[Rllib] Store actions during training with PPOTrainer to get statistics about action-distribution over episodes

How severe does this issue affect your experience of using Ray?

  • Medium: It contributes to significant difficulty to complete my task, but I can work around it.

Best Way to collect stats about actions taken during training?
I am running training loops with the PPOTrainer and I would like to know how the action distribution changes over training episodes. What is the best way to get the actions taken during training?

My current training loop

rllib_trainer = PPOTrainer(config=config)

results = []
episode_data = []
num_iterations = 10

for n in range(num_iterations):
    result = rllib_trainer.train()

    # store relevant metrics from the result dict to the episode dict
    episode = {
        "n": n,
        "episode_reward_min": result["episode_reward_min"],
        "episode_reward_mean": result["episode_reward_mean"],
        "episode_reward_max": result["episode_reward_max"],
        "episode_len_mean": result["episode_len_mean"],


    # store results every iteration
    result_df = pd.DataFrame(data=episode_data)
    result_df.to_csv(result_file, index=False)
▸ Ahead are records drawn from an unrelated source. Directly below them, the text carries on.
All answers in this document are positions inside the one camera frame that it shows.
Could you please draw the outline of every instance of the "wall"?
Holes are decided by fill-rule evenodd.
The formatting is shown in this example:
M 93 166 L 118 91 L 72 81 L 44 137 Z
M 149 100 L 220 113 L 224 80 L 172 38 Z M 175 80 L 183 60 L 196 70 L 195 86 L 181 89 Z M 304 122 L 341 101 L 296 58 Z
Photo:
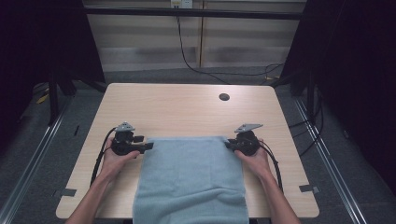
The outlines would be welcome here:
M 170 1 L 86 0 L 86 6 L 170 7 Z M 193 8 L 302 12 L 303 1 L 193 1 Z M 89 15 L 105 72 L 186 67 L 173 17 Z M 183 49 L 193 66 L 283 63 L 297 21 L 180 18 Z

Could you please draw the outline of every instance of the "forearm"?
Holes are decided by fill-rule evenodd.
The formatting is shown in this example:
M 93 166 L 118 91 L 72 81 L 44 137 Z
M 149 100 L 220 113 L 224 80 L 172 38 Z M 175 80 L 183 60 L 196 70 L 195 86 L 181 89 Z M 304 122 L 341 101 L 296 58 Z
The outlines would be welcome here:
M 102 201 L 108 183 L 108 178 L 104 178 L 102 175 L 97 176 L 76 210 L 70 218 L 66 220 L 66 223 L 93 223 L 96 211 Z
M 300 223 L 300 220 L 295 215 L 272 174 L 270 172 L 262 172 L 260 173 L 259 178 L 267 195 L 267 201 L 270 205 L 271 219 L 273 223 Z

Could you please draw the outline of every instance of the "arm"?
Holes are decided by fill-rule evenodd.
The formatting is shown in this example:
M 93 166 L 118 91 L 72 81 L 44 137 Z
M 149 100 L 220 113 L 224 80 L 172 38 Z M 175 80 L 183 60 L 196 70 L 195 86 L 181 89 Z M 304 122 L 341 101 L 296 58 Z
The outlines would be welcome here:
M 111 146 L 111 140 L 112 138 L 107 139 L 106 148 Z M 66 223 L 93 223 L 96 211 L 105 195 L 107 185 L 116 178 L 127 161 L 136 158 L 139 154 L 140 152 L 133 151 L 125 156 L 118 156 L 113 150 L 107 150 L 100 174 L 93 181 L 87 194 L 70 218 L 66 220 Z
M 235 151 L 236 156 L 245 162 L 248 168 L 260 179 L 267 201 L 270 206 L 271 219 L 274 224 L 293 224 L 300 223 L 288 200 L 283 195 L 275 178 L 271 174 L 268 163 L 268 155 L 264 149 L 259 148 L 255 155 L 245 156 L 241 151 Z

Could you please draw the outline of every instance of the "towel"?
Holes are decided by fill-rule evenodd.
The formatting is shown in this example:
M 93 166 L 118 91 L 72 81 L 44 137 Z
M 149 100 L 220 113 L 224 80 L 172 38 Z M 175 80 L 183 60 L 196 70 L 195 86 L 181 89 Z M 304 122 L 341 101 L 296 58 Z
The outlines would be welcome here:
M 223 136 L 151 138 L 134 197 L 135 224 L 248 223 L 241 161 Z

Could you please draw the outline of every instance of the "human hand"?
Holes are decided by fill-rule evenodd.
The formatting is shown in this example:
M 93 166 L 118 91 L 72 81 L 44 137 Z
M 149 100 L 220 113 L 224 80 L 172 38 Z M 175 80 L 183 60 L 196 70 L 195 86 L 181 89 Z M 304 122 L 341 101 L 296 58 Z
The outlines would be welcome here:
M 259 139 L 260 145 L 264 147 L 263 140 Z M 241 151 L 236 150 L 235 155 L 247 164 L 247 167 L 257 176 L 263 177 L 271 174 L 270 165 L 268 163 L 267 152 L 260 147 L 253 156 L 245 156 Z
M 139 151 L 132 151 L 127 155 L 119 156 L 111 149 L 112 141 L 113 137 L 107 138 L 105 158 L 99 174 L 108 181 L 112 181 L 129 160 L 136 158 L 140 154 Z

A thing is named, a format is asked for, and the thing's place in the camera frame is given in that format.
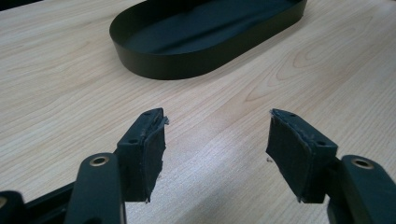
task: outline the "table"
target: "table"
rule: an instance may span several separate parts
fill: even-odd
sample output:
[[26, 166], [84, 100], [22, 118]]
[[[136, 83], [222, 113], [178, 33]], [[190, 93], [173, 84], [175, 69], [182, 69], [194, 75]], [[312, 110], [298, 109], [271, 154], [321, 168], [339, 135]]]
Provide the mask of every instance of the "table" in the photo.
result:
[[0, 12], [0, 190], [26, 202], [112, 152], [138, 115], [170, 119], [151, 203], [129, 223], [328, 223], [265, 153], [269, 110], [294, 112], [396, 179], [396, 2], [309, 0], [303, 18], [201, 77], [137, 76], [108, 28], [138, 1], [45, 0]]

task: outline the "round joint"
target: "round joint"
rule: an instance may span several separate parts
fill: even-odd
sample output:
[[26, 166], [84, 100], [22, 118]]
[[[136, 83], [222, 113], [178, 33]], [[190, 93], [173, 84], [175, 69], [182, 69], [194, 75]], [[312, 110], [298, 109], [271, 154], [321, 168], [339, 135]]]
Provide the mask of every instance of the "round joint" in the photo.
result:
[[91, 166], [101, 166], [101, 165], [106, 164], [107, 162], [108, 162], [108, 157], [101, 156], [101, 157], [93, 158], [90, 161], [90, 165]]
[[3, 196], [0, 196], [0, 209], [2, 207], [4, 207], [4, 205], [6, 205], [6, 203], [7, 203], [7, 198], [3, 197]]
[[367, 160], [362, 160], [362, 159], [353, 159], [352, 164], [366, 170], [372, 170], [374, 169], [374, 166], [372, 163], [370, 163]]

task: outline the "tabletop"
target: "tabletop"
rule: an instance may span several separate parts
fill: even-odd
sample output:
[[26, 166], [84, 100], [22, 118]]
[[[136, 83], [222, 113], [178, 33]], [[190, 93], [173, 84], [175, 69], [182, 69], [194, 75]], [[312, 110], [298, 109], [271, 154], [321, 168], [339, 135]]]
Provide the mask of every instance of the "tabletop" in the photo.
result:
[[282, 33], [200, 77], [154, 80], [120, 62], [108, 29], [139, 1], [45, 0], [0, 12], [0, 190], [26, 202], [162, 107], [163, 171], [129, 223], [328, 223], [265, 153], [269, 111], [298, 114], [396, 179], [396, 1], [308, 0]]

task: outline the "tray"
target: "tray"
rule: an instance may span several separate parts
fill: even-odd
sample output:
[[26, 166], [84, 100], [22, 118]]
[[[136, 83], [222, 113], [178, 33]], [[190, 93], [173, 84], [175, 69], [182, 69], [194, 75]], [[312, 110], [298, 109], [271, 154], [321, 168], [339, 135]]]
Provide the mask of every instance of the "tray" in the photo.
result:
[[110, 36], [142, 77], [208, 73], [297, 22], [306, 0], [148, 0], [119, 14]]

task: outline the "black container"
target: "black container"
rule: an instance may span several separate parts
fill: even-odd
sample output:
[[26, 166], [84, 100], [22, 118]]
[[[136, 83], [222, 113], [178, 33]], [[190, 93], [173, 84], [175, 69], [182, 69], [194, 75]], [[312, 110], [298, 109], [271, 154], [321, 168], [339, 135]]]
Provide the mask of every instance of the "black container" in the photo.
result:
[[148, 0], [110, 25], [132, 72], [182, 79], [210, 72], [297, 22], [306, 0]]

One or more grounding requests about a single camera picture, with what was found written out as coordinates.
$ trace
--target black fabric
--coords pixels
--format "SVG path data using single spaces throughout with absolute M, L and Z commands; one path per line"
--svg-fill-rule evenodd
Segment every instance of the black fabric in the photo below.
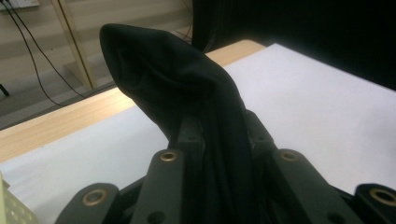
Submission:
M 167 137 L 185 113 L 202 122 L 203 173 L 186 202 L 186 223 L 259 223 L 245 108 L 230 76 L 164 31 L 108 24 L 100 39 L 120 90 Z

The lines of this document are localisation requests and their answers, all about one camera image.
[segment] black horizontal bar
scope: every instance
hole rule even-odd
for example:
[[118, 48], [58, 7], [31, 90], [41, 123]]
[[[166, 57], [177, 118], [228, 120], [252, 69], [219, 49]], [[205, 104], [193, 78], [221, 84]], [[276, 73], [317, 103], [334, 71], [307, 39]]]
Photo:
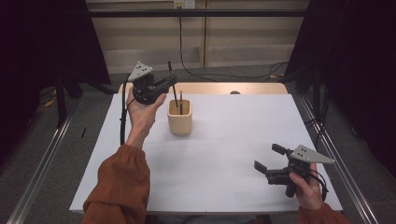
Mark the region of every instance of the black horizontal bar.
[[[84, 12], [66, 12], [85, 14]], [[152, 10], [114, 10], [90, 9], [92, 18], [133, 18], [133, 17], [304, 17], [312, 14], [300, 9], [230, 10], [230, 9], [152, 9]]]

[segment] sleeve
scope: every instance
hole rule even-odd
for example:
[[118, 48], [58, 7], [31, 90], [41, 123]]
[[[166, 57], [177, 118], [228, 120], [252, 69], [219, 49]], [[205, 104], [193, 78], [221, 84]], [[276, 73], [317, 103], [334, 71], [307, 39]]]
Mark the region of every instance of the sleeve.
[[82, 223], [144, 223], [148, 202], [145, 152], [123, 145], [99, 167], [98, 183], [83, 205]]
[[328, 204], [324, 204], [318, 210], [312, 211], [299, 207], [298, 212], [299, 224], [352, 224], [343, 214], [336, 212], [330, 208]]

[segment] triangular metal plate
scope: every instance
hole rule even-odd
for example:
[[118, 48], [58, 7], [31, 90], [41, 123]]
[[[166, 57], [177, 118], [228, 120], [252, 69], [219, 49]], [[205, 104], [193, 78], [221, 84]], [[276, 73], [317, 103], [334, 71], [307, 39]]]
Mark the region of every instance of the triangular metal plate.
[[134, 71], [132, 71], [131, 75], [129, 76], [128, 81], [134, 81], [135, 79], [138, 79], [139, 77], [143, 77], [152, 71], [153, 71], [152, 67], [149, 67], [141, 62], [138, 62], [134, 67]]
[[335, 160], [323, 156], [322, 154], [303, 145], [299, 145], [296, 149], [294, 149], [294, 151], [291, 153], [291, 156], [299, 161], [326, 163], [326, 164], [335, 163]]

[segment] hand
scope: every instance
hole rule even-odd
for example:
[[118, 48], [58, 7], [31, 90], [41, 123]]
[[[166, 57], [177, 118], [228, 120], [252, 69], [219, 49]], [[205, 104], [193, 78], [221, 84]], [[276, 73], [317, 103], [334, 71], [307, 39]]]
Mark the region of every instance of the hand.
[[[311, 163], [310, 168], [311, 170], [316, 171], [317, 165], [315, 163]], [[297, 185], [296, 197], [301, 207], [309, 210], [318, 210], [324, 205], [321, 198], [320, 185], [316, 179], [310, 178], [308, 184], [302, 177], [295, 173], [290, 173], [289, 177], [291, 181]]]
[[128, 106], [129, 118], [132, 124], [132, 130], [128, 135], [125, 145], [131, 147], [143, 147], [143, 142], [149, 135], [149, 130], [155, 122], [155, 114], [158, 108], [165, 101], [166, 94], [161, 94], [157, 101], [152, 105], [141, 105], [134, 101], [132, 88], [129, 89], [126, 104]]

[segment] light wood surface
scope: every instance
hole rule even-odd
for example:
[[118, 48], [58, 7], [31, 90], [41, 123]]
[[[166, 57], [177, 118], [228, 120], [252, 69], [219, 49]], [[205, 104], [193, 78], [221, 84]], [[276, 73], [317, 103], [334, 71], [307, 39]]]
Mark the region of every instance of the light wood surface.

Can I somehow access the action-distribution via train() results?

1 Like

Hi @Mirakolix_Gallier ,

No, action distributions are not visible in the training results, for we don’t count them as metrics.
You can use the ModelCatalog to retrieve the appropriate action distribution function for your case.
To gain the inputs for the action distribution function you can…

  • put “output”: “” in your config and whenever you want to compute action distributions, read from there
  • after each training step, evaluate the policy a little manually on your boilerplate
  • modify the RLlib’s code to include the action_distribution_inputs in the results dict. → Have a look at PPO’s training_step() method. Exepriences past around there contain the action distribution inputs.